◆ Problem details:
Search the entries for lines that contain the word "metal", and report each one found.

================

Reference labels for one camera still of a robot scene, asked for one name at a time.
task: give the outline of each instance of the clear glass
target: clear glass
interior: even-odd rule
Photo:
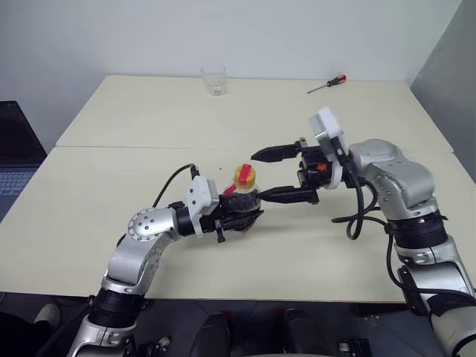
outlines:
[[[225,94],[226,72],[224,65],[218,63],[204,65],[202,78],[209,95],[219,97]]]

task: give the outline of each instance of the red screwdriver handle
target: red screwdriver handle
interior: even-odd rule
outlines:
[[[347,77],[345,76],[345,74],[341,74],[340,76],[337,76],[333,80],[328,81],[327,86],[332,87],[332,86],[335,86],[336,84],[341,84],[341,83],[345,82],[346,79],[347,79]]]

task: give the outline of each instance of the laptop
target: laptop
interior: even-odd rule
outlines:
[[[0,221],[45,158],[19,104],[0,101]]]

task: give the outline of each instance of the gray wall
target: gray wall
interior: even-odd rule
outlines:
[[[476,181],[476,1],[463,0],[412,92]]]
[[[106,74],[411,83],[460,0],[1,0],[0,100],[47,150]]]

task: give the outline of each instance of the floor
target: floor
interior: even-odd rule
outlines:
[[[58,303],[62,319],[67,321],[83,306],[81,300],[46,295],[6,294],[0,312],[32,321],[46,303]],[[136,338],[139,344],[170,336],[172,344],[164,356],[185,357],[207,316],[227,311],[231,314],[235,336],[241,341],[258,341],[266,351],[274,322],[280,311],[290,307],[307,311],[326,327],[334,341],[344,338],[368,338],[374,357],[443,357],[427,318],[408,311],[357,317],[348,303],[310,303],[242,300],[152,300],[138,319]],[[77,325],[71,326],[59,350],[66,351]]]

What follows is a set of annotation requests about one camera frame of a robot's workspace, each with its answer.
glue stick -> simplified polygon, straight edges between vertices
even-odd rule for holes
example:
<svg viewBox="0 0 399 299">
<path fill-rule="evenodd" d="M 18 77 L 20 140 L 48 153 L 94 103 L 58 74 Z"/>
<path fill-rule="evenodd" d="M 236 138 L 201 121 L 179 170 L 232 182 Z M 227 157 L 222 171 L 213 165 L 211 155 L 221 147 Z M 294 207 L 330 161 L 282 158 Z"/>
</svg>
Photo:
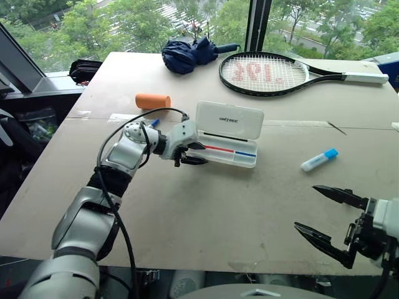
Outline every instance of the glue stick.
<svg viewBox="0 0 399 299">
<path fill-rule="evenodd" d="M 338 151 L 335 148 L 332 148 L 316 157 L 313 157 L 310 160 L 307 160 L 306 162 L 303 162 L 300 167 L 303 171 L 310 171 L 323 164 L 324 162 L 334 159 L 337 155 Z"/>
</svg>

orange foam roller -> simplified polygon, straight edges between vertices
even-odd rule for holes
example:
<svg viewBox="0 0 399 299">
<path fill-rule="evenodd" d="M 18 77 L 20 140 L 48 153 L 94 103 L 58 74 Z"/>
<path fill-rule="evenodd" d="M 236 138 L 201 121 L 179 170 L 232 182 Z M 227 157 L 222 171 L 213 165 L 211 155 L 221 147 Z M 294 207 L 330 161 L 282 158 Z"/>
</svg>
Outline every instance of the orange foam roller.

================

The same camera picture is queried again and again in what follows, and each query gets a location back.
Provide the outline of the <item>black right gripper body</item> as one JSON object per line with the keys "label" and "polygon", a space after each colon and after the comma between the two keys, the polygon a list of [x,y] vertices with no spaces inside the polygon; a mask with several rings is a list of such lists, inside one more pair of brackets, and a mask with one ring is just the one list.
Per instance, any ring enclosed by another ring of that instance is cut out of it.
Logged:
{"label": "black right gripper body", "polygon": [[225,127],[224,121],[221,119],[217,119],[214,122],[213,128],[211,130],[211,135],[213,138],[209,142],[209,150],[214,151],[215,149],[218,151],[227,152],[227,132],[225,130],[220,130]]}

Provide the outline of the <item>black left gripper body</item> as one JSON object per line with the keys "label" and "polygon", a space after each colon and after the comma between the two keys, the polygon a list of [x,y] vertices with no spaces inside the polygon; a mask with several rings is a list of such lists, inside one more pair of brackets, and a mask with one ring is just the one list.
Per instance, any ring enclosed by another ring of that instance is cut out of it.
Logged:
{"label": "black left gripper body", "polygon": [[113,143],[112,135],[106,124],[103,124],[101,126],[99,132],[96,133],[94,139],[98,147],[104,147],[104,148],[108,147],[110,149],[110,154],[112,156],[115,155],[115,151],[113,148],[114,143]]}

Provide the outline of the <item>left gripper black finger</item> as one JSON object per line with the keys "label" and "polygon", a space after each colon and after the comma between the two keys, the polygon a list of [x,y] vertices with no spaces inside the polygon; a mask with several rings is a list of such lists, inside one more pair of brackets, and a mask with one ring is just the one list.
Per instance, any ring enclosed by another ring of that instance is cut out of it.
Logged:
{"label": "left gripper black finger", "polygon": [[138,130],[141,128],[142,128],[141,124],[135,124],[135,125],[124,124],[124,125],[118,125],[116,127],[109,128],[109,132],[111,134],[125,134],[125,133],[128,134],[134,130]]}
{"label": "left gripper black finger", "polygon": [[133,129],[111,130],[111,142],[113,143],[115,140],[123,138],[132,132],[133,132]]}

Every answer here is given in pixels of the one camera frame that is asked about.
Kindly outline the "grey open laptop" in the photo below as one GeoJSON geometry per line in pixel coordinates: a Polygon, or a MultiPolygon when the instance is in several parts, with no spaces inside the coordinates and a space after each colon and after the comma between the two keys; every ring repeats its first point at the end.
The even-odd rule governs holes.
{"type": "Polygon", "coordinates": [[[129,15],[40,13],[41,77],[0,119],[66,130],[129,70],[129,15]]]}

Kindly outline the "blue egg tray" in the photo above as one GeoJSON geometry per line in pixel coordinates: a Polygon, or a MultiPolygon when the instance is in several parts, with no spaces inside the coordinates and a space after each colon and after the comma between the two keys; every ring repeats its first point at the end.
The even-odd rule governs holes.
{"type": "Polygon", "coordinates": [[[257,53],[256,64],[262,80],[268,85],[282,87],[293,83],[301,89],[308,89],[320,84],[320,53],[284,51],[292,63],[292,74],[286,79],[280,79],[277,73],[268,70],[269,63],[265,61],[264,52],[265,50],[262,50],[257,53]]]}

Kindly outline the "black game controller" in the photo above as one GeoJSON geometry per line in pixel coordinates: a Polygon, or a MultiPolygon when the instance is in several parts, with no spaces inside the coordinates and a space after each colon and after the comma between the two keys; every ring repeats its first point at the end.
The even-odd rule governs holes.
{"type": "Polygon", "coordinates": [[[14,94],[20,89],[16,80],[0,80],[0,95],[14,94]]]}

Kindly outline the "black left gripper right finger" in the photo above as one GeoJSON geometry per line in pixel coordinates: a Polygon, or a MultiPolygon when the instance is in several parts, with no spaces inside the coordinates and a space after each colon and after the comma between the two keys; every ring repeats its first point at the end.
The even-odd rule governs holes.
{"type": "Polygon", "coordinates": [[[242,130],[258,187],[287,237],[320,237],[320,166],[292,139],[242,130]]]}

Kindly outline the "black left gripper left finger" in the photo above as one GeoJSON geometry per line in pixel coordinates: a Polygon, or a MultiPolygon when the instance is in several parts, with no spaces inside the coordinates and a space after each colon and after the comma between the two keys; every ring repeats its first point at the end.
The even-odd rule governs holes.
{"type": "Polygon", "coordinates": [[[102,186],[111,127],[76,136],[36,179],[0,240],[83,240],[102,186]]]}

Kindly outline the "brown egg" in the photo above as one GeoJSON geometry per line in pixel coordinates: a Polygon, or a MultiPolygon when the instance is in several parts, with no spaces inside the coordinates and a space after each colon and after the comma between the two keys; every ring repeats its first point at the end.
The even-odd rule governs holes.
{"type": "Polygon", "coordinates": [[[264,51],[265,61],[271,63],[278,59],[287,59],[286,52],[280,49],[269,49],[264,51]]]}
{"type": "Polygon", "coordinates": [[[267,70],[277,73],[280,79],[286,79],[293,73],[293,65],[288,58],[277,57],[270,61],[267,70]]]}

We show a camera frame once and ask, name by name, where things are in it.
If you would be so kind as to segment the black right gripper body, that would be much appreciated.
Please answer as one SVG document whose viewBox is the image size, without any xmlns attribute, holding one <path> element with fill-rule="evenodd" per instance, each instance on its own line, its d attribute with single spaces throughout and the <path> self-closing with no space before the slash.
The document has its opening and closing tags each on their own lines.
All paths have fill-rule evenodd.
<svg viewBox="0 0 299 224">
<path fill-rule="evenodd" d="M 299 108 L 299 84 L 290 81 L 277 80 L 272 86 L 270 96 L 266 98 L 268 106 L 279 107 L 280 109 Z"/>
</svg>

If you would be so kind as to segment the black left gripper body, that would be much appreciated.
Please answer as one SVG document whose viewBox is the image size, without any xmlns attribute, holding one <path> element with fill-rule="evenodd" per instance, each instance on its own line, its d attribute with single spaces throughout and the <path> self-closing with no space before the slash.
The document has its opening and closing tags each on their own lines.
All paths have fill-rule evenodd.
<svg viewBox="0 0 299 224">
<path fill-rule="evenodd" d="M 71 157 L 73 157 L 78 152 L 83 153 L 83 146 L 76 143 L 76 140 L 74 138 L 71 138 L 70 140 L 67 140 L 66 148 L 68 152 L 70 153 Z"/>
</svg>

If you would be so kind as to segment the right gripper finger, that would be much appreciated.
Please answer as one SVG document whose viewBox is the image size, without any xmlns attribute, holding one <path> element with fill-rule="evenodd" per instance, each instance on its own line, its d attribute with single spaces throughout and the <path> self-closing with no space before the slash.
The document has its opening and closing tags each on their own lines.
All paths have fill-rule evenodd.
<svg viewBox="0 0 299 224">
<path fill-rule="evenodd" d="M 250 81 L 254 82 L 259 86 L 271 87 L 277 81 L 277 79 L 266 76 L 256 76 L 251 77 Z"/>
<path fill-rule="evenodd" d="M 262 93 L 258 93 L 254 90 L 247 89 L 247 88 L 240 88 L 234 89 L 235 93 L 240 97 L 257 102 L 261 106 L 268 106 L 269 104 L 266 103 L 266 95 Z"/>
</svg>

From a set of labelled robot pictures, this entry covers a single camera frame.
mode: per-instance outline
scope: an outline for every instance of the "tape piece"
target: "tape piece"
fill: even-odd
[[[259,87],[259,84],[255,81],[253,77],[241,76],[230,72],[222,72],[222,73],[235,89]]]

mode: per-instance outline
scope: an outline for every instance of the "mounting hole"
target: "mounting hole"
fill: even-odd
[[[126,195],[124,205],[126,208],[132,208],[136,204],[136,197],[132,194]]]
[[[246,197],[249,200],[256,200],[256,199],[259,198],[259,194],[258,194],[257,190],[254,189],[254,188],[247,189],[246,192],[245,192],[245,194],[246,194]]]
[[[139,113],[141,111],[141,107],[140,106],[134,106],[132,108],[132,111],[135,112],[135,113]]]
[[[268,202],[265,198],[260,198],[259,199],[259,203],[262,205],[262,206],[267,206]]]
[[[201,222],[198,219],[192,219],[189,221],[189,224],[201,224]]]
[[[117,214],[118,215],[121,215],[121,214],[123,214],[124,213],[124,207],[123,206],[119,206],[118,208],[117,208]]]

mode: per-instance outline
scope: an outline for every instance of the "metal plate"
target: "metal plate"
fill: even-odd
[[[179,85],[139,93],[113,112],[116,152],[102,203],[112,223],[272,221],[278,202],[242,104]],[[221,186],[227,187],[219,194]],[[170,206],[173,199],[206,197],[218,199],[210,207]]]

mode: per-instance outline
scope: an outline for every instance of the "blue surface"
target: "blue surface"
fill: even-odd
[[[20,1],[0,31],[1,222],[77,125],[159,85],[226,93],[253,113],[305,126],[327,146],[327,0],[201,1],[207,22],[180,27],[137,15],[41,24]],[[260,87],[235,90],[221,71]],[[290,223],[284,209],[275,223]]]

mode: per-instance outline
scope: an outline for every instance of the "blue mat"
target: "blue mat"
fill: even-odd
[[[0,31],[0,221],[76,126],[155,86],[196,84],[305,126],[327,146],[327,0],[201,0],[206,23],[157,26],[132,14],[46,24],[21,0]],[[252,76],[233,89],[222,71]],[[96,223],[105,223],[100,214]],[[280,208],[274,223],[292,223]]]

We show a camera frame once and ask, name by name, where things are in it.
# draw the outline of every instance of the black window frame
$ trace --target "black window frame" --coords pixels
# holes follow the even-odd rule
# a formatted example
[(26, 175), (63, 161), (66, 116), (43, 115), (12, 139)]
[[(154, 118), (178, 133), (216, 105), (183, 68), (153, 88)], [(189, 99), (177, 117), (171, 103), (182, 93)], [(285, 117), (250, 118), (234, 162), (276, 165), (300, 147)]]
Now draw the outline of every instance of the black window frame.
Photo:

================

◆ Reply to the task:
scope: an outline for every instance of the "metal plate"
target: "metal plate"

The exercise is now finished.